**Work instructions**
In the data below, find the line that contains "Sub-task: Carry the" and the line that contains "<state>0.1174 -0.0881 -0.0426". Copy both, plus every line between them, exactly.
──────
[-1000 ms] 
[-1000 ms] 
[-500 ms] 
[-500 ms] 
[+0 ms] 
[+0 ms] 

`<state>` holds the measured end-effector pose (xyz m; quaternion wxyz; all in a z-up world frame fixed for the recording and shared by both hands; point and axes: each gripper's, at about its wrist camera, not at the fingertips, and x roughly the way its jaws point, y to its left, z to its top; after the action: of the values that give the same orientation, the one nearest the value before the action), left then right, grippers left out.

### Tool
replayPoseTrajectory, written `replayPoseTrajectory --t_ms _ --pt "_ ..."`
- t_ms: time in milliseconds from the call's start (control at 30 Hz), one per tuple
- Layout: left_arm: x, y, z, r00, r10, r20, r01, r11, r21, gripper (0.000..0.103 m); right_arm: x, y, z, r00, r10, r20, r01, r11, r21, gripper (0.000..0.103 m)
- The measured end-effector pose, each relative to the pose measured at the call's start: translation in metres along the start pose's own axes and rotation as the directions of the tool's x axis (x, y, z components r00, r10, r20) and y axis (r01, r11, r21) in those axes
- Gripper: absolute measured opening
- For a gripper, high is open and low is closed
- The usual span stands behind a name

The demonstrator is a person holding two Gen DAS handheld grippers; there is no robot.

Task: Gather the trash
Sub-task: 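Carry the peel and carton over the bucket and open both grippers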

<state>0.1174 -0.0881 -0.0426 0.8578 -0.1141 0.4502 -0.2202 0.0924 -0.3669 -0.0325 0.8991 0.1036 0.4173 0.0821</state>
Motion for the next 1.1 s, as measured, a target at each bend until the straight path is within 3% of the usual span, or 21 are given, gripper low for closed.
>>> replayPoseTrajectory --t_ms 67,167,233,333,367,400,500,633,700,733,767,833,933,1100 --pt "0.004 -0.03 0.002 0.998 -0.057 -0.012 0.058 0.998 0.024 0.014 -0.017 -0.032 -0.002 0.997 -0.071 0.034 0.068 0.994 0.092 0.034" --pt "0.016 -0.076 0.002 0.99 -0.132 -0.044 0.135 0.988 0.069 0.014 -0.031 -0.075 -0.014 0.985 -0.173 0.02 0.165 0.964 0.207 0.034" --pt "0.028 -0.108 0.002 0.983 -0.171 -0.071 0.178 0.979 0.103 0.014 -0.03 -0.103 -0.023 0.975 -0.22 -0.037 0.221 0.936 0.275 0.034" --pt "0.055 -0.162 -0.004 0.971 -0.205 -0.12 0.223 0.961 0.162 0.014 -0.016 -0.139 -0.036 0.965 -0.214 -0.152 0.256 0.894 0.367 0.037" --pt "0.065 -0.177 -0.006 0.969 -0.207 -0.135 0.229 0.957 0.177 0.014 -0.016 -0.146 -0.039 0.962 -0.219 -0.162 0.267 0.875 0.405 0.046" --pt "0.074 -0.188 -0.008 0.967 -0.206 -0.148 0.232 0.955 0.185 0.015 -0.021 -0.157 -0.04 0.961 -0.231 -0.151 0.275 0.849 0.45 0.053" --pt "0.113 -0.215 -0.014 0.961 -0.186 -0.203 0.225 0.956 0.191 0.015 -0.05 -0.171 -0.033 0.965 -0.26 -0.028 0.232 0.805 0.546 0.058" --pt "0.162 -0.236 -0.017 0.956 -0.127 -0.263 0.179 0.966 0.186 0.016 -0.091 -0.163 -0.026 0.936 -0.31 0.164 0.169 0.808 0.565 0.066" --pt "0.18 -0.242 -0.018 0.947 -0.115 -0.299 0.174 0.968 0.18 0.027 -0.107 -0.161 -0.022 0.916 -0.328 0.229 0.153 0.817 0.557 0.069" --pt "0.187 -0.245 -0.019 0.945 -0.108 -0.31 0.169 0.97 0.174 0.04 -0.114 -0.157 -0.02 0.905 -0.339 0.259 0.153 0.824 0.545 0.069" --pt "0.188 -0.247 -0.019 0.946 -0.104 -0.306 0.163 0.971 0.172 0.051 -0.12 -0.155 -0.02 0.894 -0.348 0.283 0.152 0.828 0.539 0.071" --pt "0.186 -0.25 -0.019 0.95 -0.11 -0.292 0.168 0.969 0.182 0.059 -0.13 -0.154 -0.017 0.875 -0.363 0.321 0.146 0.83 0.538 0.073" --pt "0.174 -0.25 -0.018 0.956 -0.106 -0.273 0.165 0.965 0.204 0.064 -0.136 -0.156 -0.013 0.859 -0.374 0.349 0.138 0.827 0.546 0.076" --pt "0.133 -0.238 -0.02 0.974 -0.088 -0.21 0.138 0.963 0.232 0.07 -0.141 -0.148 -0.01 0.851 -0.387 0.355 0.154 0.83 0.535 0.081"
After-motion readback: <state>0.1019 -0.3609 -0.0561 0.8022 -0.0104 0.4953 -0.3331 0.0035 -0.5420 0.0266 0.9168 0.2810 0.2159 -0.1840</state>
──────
**Your response**
Sub-task: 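Carry the peel and carton over the bucket and open both grippers
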
<state>0.1174 -0.0881 -0.0426 0.8578 -0.1141 0.4502 -0.2202 0.0924 -0.3669 -0.0325 0.8991 0.1036 0.4173 0.0821</state>

This exercise is now finished.